The diary includes 36 drawings of Jerusalem by the author’s widow, Milein Cosman, and is edited by Christopher Wintle (King’s College London) and Fiona Williams (BBC Symphony Orchestra Library). The publication has been made possible through the financial assistance of the Hans Keller Trust (Chairman, Donald Mitchell, CBE) and is supported by the Syndics of the Cambridge University Library (home to the Hans Keller Archive). The printers are CPI Bookcraft, Midsomer Norton (Bath).

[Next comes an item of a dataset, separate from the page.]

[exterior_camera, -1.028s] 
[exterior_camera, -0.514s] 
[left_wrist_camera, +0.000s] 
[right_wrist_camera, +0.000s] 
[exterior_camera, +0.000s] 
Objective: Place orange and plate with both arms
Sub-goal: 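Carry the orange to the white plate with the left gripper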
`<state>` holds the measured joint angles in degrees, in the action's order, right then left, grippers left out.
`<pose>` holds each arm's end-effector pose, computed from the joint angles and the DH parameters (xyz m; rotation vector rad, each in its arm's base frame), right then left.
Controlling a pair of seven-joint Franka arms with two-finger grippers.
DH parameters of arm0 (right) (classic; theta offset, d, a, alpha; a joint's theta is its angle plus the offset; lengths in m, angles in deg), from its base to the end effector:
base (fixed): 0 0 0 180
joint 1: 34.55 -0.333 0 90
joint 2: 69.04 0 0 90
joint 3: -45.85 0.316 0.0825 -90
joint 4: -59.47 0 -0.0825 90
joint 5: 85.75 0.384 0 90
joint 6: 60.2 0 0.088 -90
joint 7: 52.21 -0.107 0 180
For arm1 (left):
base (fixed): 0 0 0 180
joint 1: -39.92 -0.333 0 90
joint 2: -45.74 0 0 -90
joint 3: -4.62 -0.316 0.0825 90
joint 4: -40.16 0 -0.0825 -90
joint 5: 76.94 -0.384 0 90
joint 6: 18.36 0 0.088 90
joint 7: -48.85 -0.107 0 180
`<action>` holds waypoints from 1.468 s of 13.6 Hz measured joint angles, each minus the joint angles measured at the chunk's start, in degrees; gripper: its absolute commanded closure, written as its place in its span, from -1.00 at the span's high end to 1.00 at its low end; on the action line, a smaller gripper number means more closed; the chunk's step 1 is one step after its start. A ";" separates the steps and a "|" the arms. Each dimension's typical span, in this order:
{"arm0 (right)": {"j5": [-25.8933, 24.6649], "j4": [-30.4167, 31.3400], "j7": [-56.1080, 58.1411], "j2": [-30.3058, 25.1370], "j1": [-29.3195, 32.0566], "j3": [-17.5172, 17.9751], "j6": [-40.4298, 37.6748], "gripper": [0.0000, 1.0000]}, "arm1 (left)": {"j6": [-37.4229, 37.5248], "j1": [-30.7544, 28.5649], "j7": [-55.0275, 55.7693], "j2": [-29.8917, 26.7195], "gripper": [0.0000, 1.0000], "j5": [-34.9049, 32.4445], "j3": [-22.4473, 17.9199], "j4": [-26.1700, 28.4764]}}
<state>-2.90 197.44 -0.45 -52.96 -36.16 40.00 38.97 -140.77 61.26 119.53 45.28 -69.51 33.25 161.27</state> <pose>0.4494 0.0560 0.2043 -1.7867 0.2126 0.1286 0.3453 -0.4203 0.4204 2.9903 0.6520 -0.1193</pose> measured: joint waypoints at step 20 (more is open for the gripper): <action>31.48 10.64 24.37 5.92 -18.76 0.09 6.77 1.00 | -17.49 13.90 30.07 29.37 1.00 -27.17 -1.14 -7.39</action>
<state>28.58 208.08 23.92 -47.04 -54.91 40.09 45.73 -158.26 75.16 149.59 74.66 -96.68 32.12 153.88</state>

The prize was presented by Dame Joan Sutherland at the end of the Royal Philharmonic Society’s annual dinner at the Dorchester Hotel, London on 8 May in a ceremony hosted by Sir Thomas Allen.

This remarkable book was described by its celebrated and controversial Viennese émigré author Hans Keller (1919-85) as ‘an anti-diary’; and it is in effect an intellectual autobiography of a kind as well as a lively riposte to Saul Bellow’s (‘subjournalistic and yes, intellectually irresponsible’) To Jerusalem and Back. It was written on BBC schedules, artists’ drawing blocks and table napkins during two stays at the Mishkenot Sha’ananim, an artists’ residence in Jerusalem. But after it had been transcribed in the late 1980’s, leading publishers deemed it ‘unprintable’ for its having dared to dissolve the boundaries between art and life: indeed, the book is not just confined to Music, or Society, or Politics, but blends all three into an astute and witty account of a crucial period in the recent history of Israel when the country swung sharply to the Right.

Photographs by
Doug McKenzie

First reactions to the book have been forthright and positive. The late Anthony Storr (University of Oxford) said, ‘I know of no one who remained more “his own man” than Hans, and I salute him for it. Lively, critical, irreverent, enthusiastic, and sceptical, The Jerusalem Diary (1977 and 1979) is as topical today as when it was written’; Norman Lebrecht, writing in the Jewish Chronicle, claimed, ‘there are few polemicists who can make us wince and laugh 16 years after their death. Keller is irreplaceable, his Jerusalem diary a treasure’; and Julia Neuburger, speaking on Radio 3’s Music Matters, described Cosman’s drawings as ‘absolutely wonderful’.

The Royal Philharmonic Society citation, reproduced in the BBC Music Magazine, June 2002, deemed The Jerusalem Diary to be ‘outstanding both for the profusion and originality of its musical ideas and for its powerful, idiosyncratic linguistic energy. The book teems with insights on other subjects, most prominently the politics of the young state of Israel. The jury admired, too, the way in which, for Keller, music becomes an intellectual force informing all other disciplines. Music was evidently to him what poetry was to Wordsworth, “the breath and finer spirit of all knowledge” ’.

The book follows an international Hans Keller conference held at the Arnold Schoenberg Centre, Vienna in April 2001. Later this year, Plumbago will publish a companion volume supported by a Millennium Commission Award: Hans Keller, Transposing Culture. Music, Society, and Psychology, 1940-52, with drawings by Milein Cosman, and edited by Christopher Wintle.